WILMORE, Ky. — From shared history and theology to a growing educational partnership, Asbury University and The Salvation Army have much in common. In terms of worldview, they’re close cousins — a family connection reinforced in a newly-revised book by Dr. David Rightmire, professor of Bible and Theology at Asbury. 

Rightmire’s book, “The Sacramental Journey of the Salvation Army: A Study in Holiness Foundations,” explores The Salvation Army’s non-sacramental practice — in layman’s terms, its decision not to observe baptism and Communion in its worship services. The book is an extensively revised version of an earlier study published in 1990. Offered at a much more accessible price, the new edition features two new chapters, an updated bibliography (with an additional 138 sources) and a more comprehensive index.

A life-long Salvationist and an Asbury faculty member for 32 years, Rightmire emphasizes that the Salvation Army’s non-sacramental practice is rooted in its Wesleyan-Holiness commitments.

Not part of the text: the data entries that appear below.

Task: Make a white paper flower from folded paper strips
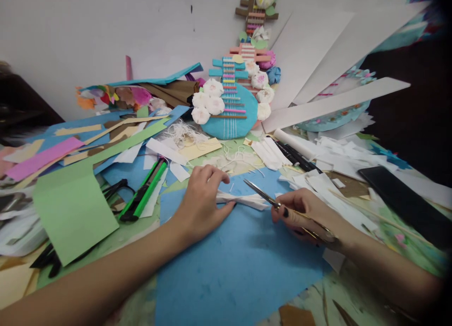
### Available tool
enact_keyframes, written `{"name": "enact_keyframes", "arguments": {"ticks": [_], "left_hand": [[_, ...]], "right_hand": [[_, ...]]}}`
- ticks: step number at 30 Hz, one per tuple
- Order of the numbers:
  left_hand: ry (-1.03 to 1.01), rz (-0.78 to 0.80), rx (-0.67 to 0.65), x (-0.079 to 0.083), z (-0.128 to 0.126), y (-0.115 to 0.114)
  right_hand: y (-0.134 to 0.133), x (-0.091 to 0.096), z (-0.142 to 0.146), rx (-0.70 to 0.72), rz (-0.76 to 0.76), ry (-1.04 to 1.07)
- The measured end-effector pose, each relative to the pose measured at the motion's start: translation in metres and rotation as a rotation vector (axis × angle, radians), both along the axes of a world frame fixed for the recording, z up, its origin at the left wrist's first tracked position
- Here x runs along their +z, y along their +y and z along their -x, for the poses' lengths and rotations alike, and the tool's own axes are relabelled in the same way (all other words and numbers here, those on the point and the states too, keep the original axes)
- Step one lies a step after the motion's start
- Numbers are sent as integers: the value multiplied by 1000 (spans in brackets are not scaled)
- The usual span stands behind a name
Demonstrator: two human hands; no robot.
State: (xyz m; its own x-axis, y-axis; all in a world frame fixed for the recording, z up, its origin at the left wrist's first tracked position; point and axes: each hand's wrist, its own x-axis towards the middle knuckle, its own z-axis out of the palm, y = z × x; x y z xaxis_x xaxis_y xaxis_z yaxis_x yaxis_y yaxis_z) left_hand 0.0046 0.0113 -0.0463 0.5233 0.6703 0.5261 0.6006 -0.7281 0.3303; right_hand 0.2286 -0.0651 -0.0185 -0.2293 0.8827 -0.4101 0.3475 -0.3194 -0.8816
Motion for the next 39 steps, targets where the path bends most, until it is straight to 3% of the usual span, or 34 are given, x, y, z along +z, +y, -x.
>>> {"name": "enact_keyframes", "arguments": {"ticks": [5,11,23,39], "left_hand": [[156,-65,-47,6,2,-9],[280,-144,-40,2,1,-12],[17,108,-155,-1,-3,-10],[-36,156,-189,3,-4,-12]], "right_hand": [[-1,4,1,102,95,-16],[-2,3,1,93,158,-45],[-3,7,5,84,169,-50],[-1,6,4,100,179,-34]]}}
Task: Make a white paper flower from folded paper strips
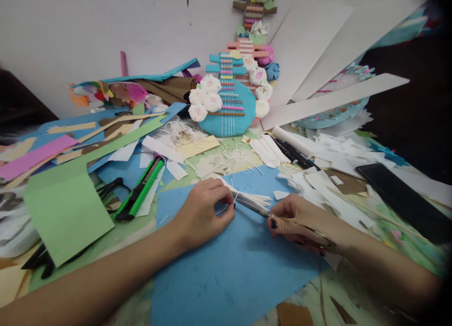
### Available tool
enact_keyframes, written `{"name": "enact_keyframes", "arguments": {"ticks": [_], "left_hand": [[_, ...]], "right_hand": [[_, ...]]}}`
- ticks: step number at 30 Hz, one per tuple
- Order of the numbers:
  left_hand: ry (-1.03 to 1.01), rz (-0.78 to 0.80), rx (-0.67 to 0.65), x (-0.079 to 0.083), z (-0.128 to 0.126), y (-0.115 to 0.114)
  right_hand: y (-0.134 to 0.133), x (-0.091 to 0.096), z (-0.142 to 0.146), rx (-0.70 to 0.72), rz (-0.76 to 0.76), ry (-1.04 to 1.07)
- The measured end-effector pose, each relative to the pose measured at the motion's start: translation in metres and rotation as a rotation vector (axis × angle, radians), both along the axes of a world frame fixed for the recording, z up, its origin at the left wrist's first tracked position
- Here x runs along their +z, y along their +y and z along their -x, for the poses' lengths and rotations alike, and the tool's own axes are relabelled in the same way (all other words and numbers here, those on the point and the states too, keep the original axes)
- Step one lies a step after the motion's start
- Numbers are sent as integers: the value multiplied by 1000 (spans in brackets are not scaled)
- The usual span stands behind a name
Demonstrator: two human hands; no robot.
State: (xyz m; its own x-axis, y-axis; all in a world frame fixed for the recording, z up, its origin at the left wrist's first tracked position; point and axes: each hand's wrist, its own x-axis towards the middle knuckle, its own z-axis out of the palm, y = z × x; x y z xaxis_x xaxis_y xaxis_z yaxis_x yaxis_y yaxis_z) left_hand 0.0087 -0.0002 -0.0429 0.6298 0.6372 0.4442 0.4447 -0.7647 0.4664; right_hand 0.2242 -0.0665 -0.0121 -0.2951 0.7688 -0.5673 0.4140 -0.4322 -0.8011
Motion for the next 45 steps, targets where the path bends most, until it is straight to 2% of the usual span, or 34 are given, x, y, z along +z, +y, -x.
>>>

“For the Army, in its commitment to the experience of entire sanctification, the whole focus is on closer communion with Christ,” Rightmire said. “It’s about experiencing the reality of Christ’s presence, not just as something that is present at a ritual or a worship service, but the reality that now Christ is in me and transforming me so that my very life is a sacrament. By loving others and serving others, we are the extension of Christ to the world, and they encounter Christ in and through us.”

Asbury and The Salvation Army share a firm commitment to Wesleyan-Holiness theology — one of many reasons more than 500 Salvation Army students have attended Asbury since 1924.

“Of all the schools you could go to as a Salvationist, this is the one where you will get the best grounding in Wesleyan-Holiness thought,” Rightmire said. “Theologically we have a lot to offer, and many of the leaders within The Salvation Army have come out of Asbury.”